■ **Required work**: The first line of the data below and every line after it, through the one with "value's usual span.", must be transcribed without change.

--------------------------------

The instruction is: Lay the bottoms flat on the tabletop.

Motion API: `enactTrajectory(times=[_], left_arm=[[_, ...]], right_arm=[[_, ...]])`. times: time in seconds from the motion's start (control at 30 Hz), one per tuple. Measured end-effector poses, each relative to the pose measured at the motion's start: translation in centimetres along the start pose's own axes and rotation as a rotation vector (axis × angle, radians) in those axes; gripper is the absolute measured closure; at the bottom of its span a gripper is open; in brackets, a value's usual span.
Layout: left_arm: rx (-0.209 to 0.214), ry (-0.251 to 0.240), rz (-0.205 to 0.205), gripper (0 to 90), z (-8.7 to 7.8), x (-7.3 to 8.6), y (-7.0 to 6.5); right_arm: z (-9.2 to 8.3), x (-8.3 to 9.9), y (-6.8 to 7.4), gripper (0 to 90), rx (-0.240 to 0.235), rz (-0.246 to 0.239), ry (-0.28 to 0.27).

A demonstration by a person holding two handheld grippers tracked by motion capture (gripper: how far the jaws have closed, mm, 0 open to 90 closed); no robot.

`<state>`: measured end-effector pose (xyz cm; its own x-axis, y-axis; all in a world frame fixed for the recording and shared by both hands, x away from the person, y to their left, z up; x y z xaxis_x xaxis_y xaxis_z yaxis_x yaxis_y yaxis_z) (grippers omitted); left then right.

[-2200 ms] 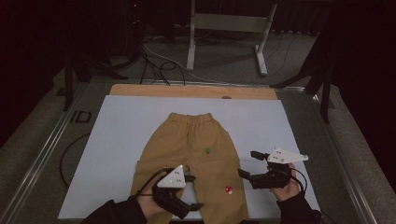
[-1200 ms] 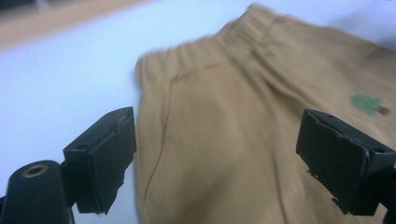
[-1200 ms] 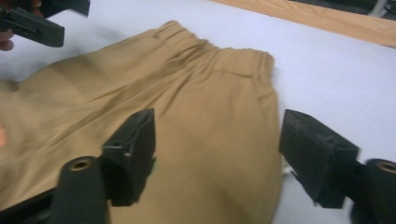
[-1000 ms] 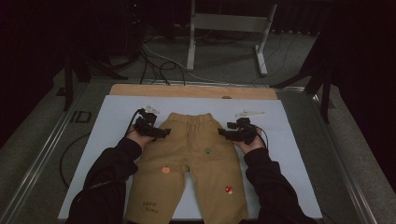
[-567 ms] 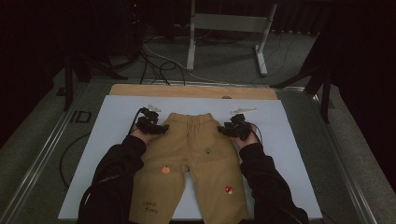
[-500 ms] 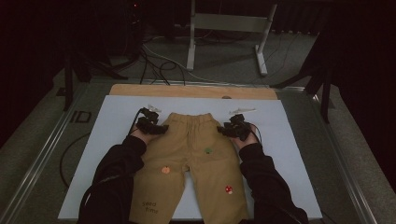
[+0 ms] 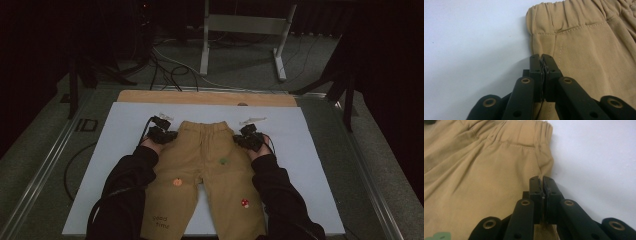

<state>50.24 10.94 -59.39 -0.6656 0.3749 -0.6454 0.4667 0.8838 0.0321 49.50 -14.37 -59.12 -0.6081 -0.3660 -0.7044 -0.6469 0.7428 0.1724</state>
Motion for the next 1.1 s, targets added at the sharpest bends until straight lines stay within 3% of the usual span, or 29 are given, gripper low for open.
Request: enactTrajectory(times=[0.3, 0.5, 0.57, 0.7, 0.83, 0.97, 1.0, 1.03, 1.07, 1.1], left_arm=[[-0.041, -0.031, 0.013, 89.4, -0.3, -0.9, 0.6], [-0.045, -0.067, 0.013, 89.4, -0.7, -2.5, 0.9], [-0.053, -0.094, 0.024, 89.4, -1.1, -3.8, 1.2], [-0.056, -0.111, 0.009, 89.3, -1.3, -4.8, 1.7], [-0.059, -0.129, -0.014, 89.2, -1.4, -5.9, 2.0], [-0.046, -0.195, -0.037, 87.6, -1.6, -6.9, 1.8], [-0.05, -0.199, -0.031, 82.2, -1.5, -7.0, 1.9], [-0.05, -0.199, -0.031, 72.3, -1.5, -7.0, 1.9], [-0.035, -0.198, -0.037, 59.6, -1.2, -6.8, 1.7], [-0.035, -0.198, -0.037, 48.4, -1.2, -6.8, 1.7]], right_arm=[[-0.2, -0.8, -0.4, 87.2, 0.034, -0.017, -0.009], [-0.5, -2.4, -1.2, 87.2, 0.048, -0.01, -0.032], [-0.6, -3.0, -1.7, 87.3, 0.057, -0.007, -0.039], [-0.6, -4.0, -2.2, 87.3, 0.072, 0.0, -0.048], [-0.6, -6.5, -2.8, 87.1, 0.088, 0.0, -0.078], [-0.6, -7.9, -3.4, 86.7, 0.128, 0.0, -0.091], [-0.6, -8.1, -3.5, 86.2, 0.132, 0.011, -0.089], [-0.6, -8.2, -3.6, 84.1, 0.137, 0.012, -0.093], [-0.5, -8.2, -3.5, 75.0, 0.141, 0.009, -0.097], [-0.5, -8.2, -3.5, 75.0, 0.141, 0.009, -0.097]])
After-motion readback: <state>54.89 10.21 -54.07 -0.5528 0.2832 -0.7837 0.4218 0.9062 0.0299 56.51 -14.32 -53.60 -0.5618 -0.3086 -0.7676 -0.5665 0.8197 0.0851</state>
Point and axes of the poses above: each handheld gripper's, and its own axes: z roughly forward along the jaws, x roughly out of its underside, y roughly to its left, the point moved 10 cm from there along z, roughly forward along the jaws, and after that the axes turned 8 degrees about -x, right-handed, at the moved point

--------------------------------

■ **Answer section**:
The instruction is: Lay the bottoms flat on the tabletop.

Motion API: `enactTrajectory(times=[_], left_arm=[[_, ...]], right_arm=[[_, ...]])`. times: time in seconds from the motion's start (control at 30 Hz), one per tuple. Measured end-effector poses, each relative to the pose measured at the motion's start: translation in centimetres along the start pose's own axes and rotation as a rotation vector (axis × angle, radians) in those axes; gripper is the absolute measured closure; at the bottom of its span a gripper is open; in brackets, a value's usual span.

Output is complete for this exercise.